Nowhere is this more clear than the still uncontrolled production of fossil fuels in the US. Not only has Biden outpaced Trump in approving oil and gas drilling on public lands, but the Biden team’s notable Clean Air Act initiatives — issuance of draft rules to reduce GHG emissions from vehicles and power plants over the next few decades — may further induce the industry, paradoxically enough, to increase its exports of oil and gas to the international market. Indeed, since 2020 the US has been a net exporter of oil. And an additional barrel of oil consumed anywhere in Mexico, Canada, China, The Netherlands, or South Korea — to name the five top recipients of US petroleum exports — only serves to exacerbate the climate crisis confronting the United States as much as if that fuel were burned in Richmond, California, for instance.
Recently, the US EPA reanalyzed the social cost of greenhouse gases, to reflect “advances in the scientific literature on climate change and its economic impacts.” Such calculations enable one to estimate, in dollars, the damage to society from each additional tonne of GHG emissions. Alternatively, the figures can be used to estimate “the net social benefits of reducing [such] emissions.” In constant US dollars, the Agency determined the social cost of CO2 to $190 per tonne, rising to $410 by 2040. Similarly with respect to methane pollution (CH4), the Agency found $1,600 in damages for each additional tonne of CH4 emissions in 2020, rising to $6,800 by 2040.
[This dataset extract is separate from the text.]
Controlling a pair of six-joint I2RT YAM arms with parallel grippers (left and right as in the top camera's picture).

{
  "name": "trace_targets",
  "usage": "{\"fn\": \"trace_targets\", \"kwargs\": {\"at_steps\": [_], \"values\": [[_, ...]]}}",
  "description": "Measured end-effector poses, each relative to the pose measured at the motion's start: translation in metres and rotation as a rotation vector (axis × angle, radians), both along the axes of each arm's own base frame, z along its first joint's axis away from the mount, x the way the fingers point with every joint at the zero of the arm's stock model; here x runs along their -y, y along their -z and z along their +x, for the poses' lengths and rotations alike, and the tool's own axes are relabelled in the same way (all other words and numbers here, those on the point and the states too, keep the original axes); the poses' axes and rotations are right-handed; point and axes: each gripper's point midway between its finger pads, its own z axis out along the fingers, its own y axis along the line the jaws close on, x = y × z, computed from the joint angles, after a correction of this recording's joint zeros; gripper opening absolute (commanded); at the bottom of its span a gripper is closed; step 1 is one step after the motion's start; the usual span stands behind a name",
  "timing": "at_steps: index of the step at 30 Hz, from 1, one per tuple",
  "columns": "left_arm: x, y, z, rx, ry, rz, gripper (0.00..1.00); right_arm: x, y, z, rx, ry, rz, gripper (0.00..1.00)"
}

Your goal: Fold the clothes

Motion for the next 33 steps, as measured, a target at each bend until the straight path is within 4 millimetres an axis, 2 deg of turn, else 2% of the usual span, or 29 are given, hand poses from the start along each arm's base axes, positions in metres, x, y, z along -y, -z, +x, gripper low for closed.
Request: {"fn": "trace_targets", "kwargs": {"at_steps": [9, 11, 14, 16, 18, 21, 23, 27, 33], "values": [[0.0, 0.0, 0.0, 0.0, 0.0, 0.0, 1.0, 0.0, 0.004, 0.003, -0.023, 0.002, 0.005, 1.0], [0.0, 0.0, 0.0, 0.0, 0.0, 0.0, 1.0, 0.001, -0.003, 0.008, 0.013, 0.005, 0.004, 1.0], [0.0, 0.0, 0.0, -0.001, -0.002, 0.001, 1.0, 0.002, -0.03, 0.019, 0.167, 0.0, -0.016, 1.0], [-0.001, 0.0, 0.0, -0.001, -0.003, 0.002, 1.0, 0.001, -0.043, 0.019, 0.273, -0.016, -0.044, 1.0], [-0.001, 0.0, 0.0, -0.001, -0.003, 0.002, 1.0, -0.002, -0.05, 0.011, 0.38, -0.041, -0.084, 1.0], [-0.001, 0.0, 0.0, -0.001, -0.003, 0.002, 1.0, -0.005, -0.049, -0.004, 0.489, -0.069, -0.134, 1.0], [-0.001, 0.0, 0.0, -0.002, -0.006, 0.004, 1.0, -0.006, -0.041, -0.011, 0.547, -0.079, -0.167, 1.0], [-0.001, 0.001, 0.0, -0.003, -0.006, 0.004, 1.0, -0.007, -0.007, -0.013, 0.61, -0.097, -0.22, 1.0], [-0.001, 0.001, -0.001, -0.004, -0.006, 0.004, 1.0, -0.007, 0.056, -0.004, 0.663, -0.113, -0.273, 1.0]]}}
Considering that US emissions totaled an estimated 6.340 billion metric tons of CO2 equivalents in 2021, the social cost of that one-year of pollution was at least $1.2 trillion. That is real money, larger indeed than our currently projected federal budget deficit. The social cost will rise to $2.6 trillion by 2040, unless we change course. And yet, our chief environmental agency has imposed no limit on fossil fuel production. Neither has it imposed a rising carbon fee geared toward limiting such production.
Our shamefully “insufficient” effort must not stand. Indeed, the federal government’s continued dalliance in the face of record global temperatures, wildfire, and other climate impacts is virtually inexplicable unless, as the climate scientist James Hansen recently suggested, albeit with considerable understatement, we have become “damned fools.”
On the presumption that we wish to wise up fast, what more might the US do to arrest the climate crisis? We will have occasion to return to that relevant question in this space soon enough.
Footnotes:
- 1Available here.
- 2Data from the Canadian Interagency Forest Fire Centre for July 23, 2023.
- 3Accordingly to an Interactive map maintained by the Natural Resources Canada.
- 4Dan Bilefsky, The air quality in Toronto is among the world’s worst, in Wildfire Smoke: Smoke From Canada Fires Stretches From Midwest to East Coast, NY Times, June 29, 2023.